### AIM OF THE EXERCISE
All of the data should be given again word for word, though the images are to be left out.

### RECORDED DATA
——————

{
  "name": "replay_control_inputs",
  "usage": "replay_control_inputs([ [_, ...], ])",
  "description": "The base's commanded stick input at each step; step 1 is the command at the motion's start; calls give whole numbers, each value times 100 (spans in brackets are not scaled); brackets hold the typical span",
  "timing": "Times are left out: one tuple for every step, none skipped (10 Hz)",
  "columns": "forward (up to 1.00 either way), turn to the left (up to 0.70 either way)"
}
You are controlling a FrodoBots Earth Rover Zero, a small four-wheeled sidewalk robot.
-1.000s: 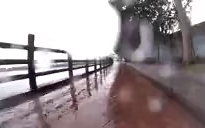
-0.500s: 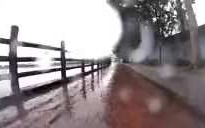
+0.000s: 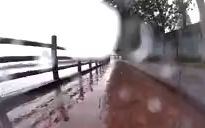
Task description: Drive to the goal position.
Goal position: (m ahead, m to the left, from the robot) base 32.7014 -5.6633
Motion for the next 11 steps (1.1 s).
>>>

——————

### ANSWER BOX
{
  "name": "replay_control_inputs",
  "usage": "replay_control_inputs([ [_, ...], ])",
  "description": "The base's commanded stick input at each step; step 1 is the command at the motion's start; calls give whole numbers, each value times 100 (spans in brackets are not scaled); brackets hold the typical span",
  "timing": "Times are left out: one tuple for every step, none skipped (10 Hz)",
  "columns": "forward (up to 1.00 either way), turn to the left (up to 0.70 either way)"
}
You are controlling a FrodoBots Earth Rover Zero, a small four-wheeled sidewalk robot.
-1.000s: 
-0.500s: 
+0.000s: 
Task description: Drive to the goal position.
Goal position: (m ahead, m to the left, from the robot) base 32.7014 -5.6633
Motion for the next 11 steps (1.1 s).
>>>

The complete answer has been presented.